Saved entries

————

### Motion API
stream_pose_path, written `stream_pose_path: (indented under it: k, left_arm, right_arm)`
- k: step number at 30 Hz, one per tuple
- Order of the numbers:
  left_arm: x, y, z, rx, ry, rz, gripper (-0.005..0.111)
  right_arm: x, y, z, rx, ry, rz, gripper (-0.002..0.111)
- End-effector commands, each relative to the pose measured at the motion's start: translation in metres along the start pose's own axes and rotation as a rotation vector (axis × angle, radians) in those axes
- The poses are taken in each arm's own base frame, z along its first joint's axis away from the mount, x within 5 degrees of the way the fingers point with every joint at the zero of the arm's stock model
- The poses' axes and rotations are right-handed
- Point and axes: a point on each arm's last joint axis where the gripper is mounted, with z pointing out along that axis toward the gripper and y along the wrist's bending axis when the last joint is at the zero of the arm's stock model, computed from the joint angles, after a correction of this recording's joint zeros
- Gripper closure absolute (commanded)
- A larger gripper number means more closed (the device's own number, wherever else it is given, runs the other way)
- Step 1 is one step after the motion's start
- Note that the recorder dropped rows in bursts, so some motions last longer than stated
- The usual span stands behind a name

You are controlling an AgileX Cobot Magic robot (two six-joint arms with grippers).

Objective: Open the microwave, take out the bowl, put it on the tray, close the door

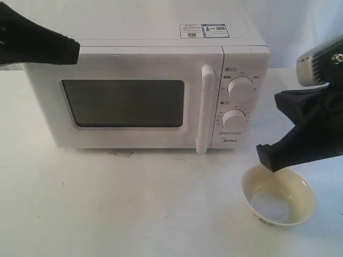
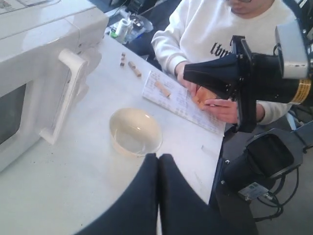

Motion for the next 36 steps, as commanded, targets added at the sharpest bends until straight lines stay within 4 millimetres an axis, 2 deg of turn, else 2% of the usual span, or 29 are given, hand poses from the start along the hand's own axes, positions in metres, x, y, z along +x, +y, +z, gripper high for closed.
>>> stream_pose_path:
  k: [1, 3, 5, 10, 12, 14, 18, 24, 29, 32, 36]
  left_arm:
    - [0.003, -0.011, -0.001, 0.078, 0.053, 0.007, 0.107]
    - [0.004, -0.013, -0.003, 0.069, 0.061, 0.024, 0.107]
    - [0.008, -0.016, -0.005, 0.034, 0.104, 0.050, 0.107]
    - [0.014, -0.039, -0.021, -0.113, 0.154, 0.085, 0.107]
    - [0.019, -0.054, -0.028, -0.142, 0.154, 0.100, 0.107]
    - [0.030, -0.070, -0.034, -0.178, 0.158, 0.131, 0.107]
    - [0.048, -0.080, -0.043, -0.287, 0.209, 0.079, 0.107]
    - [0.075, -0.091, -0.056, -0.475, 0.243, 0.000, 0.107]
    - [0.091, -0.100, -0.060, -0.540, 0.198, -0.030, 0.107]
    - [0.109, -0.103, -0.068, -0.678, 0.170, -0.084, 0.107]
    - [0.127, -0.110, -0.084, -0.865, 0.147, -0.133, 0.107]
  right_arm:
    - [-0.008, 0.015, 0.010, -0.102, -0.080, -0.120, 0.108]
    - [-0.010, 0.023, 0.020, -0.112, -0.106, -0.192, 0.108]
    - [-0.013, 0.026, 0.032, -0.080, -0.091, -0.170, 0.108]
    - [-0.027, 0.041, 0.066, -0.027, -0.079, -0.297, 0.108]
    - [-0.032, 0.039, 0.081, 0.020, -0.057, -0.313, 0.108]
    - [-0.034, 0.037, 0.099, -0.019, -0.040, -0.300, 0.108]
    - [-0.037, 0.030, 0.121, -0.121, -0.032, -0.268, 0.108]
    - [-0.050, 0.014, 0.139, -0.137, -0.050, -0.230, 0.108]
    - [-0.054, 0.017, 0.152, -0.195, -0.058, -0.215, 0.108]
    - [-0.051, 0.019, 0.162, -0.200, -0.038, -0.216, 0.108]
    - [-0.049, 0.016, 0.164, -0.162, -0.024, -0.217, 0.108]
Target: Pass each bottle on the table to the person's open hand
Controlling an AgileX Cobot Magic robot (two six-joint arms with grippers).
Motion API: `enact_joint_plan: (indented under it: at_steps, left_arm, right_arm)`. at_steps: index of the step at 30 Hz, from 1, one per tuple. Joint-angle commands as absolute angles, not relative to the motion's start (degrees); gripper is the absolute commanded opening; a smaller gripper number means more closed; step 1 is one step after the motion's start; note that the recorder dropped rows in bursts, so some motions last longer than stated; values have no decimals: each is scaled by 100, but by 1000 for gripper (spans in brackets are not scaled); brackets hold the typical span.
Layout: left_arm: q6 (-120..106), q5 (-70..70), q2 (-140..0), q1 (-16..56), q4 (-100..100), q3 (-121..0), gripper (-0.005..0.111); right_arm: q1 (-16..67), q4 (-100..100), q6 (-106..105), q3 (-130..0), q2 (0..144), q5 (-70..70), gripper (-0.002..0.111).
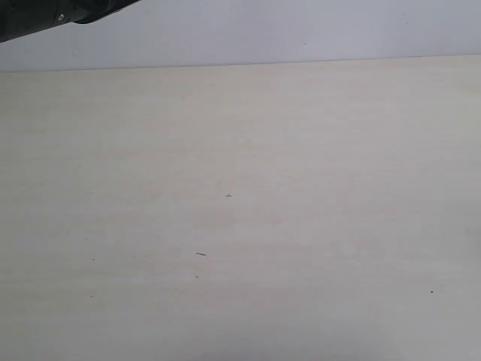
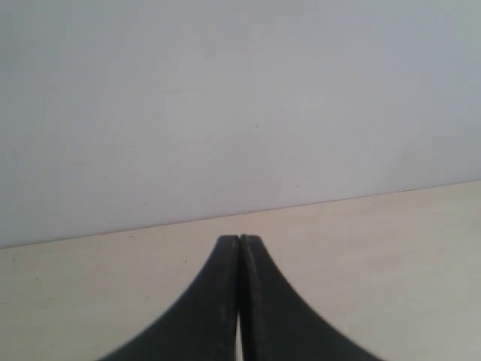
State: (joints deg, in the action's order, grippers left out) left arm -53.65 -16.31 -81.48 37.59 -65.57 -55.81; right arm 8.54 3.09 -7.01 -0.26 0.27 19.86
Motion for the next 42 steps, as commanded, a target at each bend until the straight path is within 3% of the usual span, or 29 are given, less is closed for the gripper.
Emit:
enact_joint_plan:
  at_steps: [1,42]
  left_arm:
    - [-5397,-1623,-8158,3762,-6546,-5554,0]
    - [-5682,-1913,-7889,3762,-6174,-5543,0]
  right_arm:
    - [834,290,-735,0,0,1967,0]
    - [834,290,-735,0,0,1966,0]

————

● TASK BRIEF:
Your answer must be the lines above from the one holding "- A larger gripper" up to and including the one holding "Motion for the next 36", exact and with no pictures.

● SOLUTION:
- A larger gripper number means more closed (the device's own number, wherever else it is given, runs the other way)
- Step 1 is one step after the motion's start
- Note that the recorder dropped rows in bursts, so some motions last longer than stated
- The usual span stands behind a name

You are controlling an AgileX Cobot Magic robot (two six-joint arms with grippers).

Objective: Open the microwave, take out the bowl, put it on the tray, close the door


Motion for the next 36 steps, as commanded, targets added at the sharpest bends until straight lines stay within 4 millimetres an axis, 2 deg of turn, else 2% of the usual span, or 29 are given, hand poses from the start along the hand's own axes, positions in metres, x, y, z along +x, +y, +z, gripper high for closed.

No more output will be produced.